Exercise requirements:
An exact restatement of the data is required, with the images omitted.
-- Data records follows --
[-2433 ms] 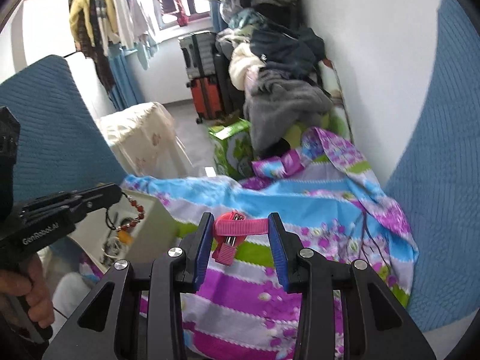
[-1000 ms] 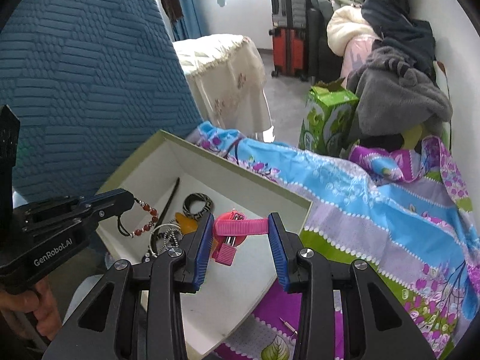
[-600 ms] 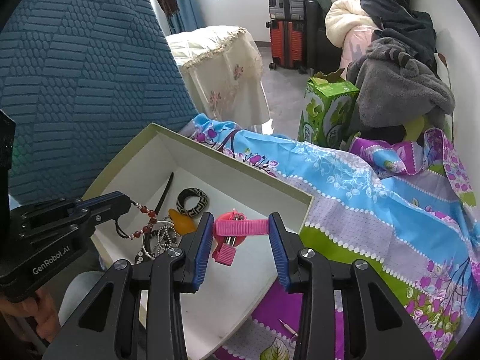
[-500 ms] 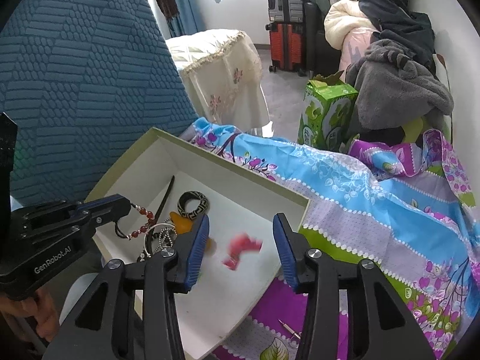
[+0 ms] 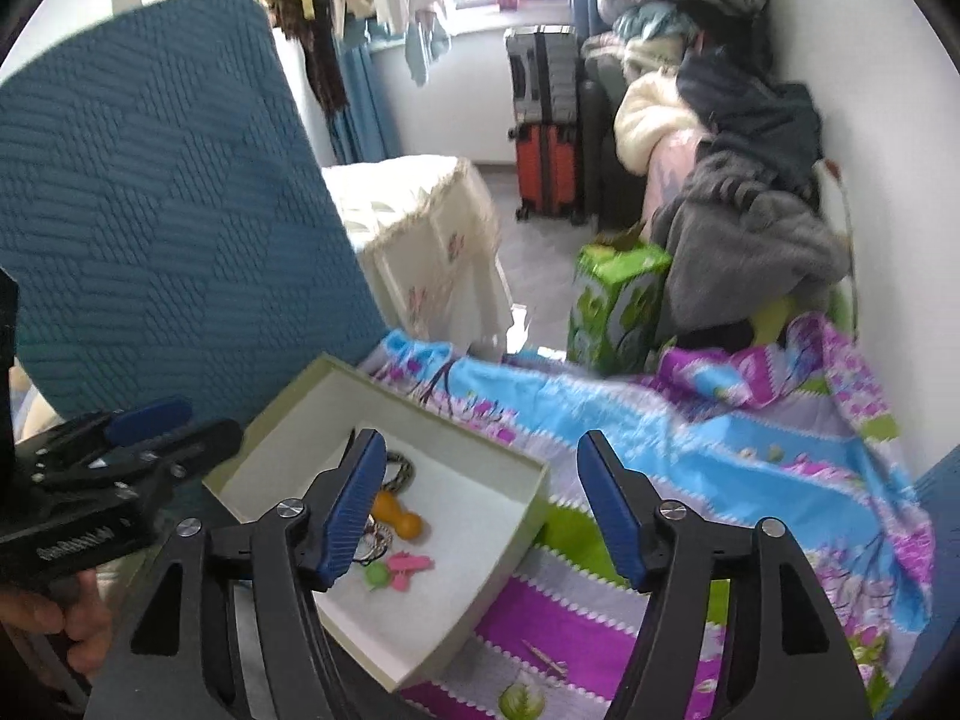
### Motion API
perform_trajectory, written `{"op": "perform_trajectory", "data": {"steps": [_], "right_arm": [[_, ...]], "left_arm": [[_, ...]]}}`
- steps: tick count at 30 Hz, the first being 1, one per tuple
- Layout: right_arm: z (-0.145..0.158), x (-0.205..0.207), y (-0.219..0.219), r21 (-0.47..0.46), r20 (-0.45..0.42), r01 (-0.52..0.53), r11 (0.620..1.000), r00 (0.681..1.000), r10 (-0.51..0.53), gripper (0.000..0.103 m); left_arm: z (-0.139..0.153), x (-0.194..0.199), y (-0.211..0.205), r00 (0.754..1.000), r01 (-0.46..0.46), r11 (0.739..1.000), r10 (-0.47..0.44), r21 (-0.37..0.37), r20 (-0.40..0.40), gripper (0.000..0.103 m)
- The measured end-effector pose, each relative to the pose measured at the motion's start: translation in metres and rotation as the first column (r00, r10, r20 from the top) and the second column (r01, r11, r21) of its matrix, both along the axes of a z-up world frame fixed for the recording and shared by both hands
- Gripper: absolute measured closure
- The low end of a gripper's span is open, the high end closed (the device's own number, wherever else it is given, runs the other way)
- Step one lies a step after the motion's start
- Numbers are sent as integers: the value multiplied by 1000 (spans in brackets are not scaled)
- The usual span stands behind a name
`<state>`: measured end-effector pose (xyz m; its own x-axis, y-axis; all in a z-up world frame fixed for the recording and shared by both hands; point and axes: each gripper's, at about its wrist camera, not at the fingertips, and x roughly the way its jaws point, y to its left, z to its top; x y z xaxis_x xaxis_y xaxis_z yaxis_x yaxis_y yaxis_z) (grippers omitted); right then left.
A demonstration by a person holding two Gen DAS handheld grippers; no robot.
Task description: Organize jewelry
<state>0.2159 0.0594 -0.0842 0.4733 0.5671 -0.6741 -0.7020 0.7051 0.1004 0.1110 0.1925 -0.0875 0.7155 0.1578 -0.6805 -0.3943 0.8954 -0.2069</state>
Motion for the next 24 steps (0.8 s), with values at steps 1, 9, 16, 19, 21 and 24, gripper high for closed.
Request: {"op": "perform_trajectory", "data": {"steps": [1,9,16,19,21,24], "right_arm": [[5,-1,-5,12,7,3,1000,1000,-3,38],[56,-26,-44,101,89,-1,995,996,-8,36],[87,-53,-79,159,163,-10,987,987,-16,36],[92,-63,-91,179,167,-8,984,986,-23,36],[94,-73,-96,175,186,-2,985,982,-31,36],[94,-85,-104,177,193,-7,984,981,-28,36]], "left_arm": [[9,-3,-5,1000,3,1000,-3,12,18,28],[56,-25,-38,994,11,996,-20,84,106,25],[80,-55,-62,984,-10,993,-11,116,176,25],[86,-64,-71,983,-15,990,-11,140,183,25],[88,-70,-75,983,-17,989,-10,145,185,25],[90,-79,-80,982,-25,988,-4,153,189,25]]}}
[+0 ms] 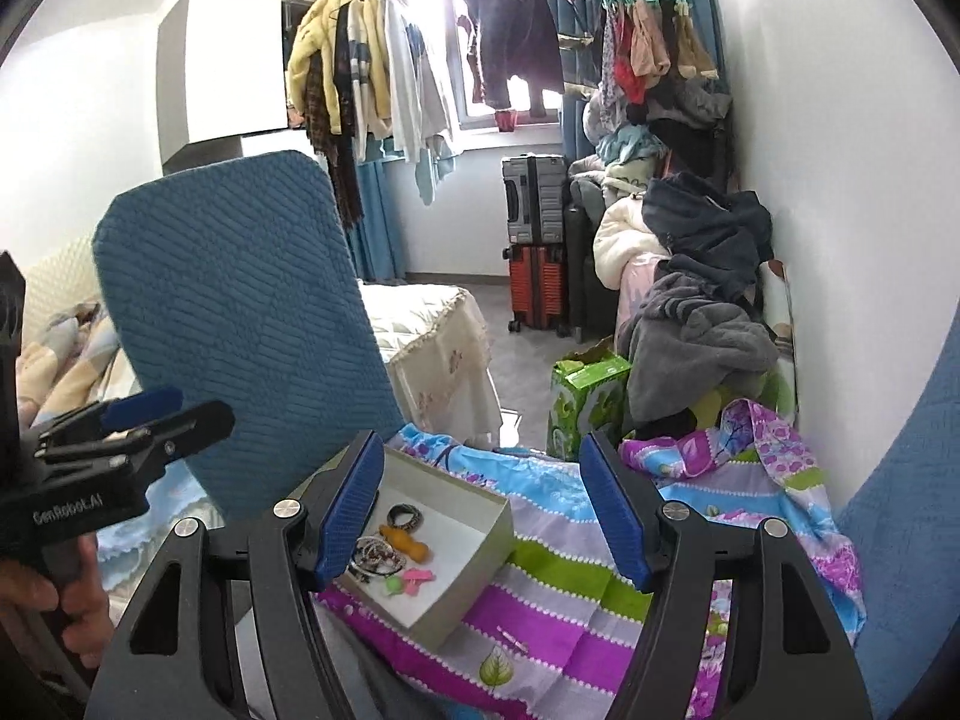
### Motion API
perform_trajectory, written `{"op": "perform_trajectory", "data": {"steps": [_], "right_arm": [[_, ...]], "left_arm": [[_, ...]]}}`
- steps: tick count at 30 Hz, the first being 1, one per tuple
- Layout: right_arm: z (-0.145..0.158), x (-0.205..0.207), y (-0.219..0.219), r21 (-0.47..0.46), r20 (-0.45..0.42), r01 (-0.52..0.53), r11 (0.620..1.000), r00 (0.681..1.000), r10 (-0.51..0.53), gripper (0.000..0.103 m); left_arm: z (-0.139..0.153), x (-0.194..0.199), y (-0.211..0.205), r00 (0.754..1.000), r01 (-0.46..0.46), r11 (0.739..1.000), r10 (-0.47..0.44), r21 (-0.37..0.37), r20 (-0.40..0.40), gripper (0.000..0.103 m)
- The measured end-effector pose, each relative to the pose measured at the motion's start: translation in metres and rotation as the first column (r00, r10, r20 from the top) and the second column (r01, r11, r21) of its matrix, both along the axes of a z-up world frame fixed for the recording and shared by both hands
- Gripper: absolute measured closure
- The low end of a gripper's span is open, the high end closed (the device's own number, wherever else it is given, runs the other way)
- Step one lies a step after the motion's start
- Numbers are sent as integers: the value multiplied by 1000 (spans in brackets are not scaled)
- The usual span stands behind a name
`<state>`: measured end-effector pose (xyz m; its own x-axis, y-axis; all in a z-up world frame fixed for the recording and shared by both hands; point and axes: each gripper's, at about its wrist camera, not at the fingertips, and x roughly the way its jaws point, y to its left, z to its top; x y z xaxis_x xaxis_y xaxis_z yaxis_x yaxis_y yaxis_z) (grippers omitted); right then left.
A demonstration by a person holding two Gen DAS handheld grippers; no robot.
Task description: Organize jewelry
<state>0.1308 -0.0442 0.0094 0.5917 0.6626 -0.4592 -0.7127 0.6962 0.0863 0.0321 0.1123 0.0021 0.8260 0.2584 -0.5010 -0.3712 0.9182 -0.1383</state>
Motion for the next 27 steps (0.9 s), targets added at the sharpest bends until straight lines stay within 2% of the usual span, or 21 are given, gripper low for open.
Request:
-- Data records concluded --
Reply to the task:
[-2433 ms] 
[-1000 ms] 
[-600 ms] 
[-500 ms] 
[+0 ms] 
### Motion API
perform_trajectory, written `{"op": "perform_trajectory", "data": {"steps": [_], "right_arm": [[_, ...]], "left_arm": [[_, ...]]}}`
- steps: tick count at 30 Hz, the first being 1, one per tuple
- Layout: right_arm: z (-0.145..0.158), x (-0.205..0.207), y (-0.219..0.219), r21 (-0.47..0.46), r20 (-0.45..0.42), r01 (-0.52..0.53), r11 (0.620..1.000), r00 (0.681..1.000), r10 (-0.51..0.53), gripper (0.000..0.103 m); left_arm: z (-0.139..0.153), x (-0.194..0.199), y (-0.211..0.205), r00 (0.754..1.000), r01 (-0.46..0.46), r11 (0.739..1.000), r10 (-0.47..0.44), r21 (-0.37..0.37), r20 (-0.40..0.40), gripper (0.000..0.103 m)
- The measured end-effector pose, each relative to the pose measured at the motion's start: translation in metres and rotation as the first column (r00, r10, r20 from the top) and the second column (r01, r11, r21) of its matrix, both along the axes of a z-up world frame fixed for the recording and shared by both hands
- Gripper: absolute measured closure
- The low end of a gripper's span is open, the high end closed (the device's own number, wherever else it is given, runs the other way)
- Step one lies a step after the motion's start
- Numbers are sent as integers: the value multiplied by 1000 (spans in brackets are not scaled)
- The usual span stands behind a name
`<state>`: measured end-effector pose (xyz m; its own x-axis, y-axis; all in a z-up world frame fixed for the recording and shared by both hands; point and axes: each gripper's, at about its wrist camera, not at the fingertips, and x roughly the way its jaws point, y to its left, z to its top; x y z xaxis_x xaxis_y xaxis_z yaxis_x yaxis_y yaxis_z) (grippers omitted); right then left.
A demonstration by a person holding two Gen DAS handheld grippers; no robot.
Task description: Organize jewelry
<state>0.2159 0.0594 -0.0842 0.4733 0.5671 -0.6741 -0.7020 0.7051 0.1004 0.1110 0.1925 -0.0875 0.7155 0.1578 -0.6805 -0.3943 0.8954 -0.2069</state>
Motion for the next 24 steps (0.8 s), with values at steps 1, 9, 16, 19, 21 and 24, gripper high for closed.
Request: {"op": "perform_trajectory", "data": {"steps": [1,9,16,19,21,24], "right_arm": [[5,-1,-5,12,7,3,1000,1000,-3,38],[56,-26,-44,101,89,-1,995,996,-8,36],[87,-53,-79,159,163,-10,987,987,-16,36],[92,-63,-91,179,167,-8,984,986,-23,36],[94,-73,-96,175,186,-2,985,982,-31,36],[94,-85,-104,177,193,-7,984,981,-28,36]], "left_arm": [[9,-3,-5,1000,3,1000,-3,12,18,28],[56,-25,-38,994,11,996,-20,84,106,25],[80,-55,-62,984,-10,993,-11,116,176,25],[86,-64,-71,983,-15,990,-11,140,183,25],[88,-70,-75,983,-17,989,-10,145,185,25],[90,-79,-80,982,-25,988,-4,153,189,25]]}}
[+0 ms] 
### Motion API
perform_trajectory, written `{"op": "perform_trajectory", "data": {"steps": [_], "right_arm": [[_, ...]], "left_arm": [[_, ...]]}}`
- steps: tick count at 30 Hz, the first being 1, one per tuple
- Layout: right_arm: z (-0.145..0.158), x (-0.205..0.207), y (-0.219..0.219), r21 (-0.47..0.46), r20 (-0.45..0.42), r01 (-0.52..0.53), r11 (0.620..1.000), r00 (0.681..1.000), r10 (-0.51..0.53), gripper (0.000..0.103 m); left_arm: z (-0.139..0.153), x (-0.194..0.199), y (-0.211..0.205), r00 (0.754..1.000), r01 (-0.46..0.46), r11 (0.739..1.000), r10 (-0.47..0.44), r21 (-0.37..0.37), r20 (-0.40..0.40), gripper (0.000..0.103 m)
- The measured end-effector pose, each relative to the pose measured at the motion's start: translation in metres and rotation as the first column (r00, r10, r20 from the top) and the second column (r01, r11, r21) of its matrix, both along the axes of a z-up world frame fixed for the recording and shared by both hands
- Gripper: absolute measured closure
- The low end of a gripper's span is open, the high end closed (the device's own number, wherever else it is given, runs the other way)
- Step one lies a step after the motion's start
- Numbers are sent as integers: the value multiplied by 1000 (spans in brackets are not scaled)
- The usual span stands behind a name
`<state>`: measured end-effector pose (xyz m; its own x-axis, y-axis; all in a z-up world frame fixed for the recording and shared by both hands; point and axes: each gripper's, at about its wrist camera, not at the fingertips, and x roughly the way its jaws point, y to its left, z to its top; x y z xaxis_x xaxis_y xaxis_z yaxis_x yaxis_y yaxis_z) (grippers omitted); right then left.
A demonstration by a person holding two Gen DAS handheld grippers; no robot.
Task description: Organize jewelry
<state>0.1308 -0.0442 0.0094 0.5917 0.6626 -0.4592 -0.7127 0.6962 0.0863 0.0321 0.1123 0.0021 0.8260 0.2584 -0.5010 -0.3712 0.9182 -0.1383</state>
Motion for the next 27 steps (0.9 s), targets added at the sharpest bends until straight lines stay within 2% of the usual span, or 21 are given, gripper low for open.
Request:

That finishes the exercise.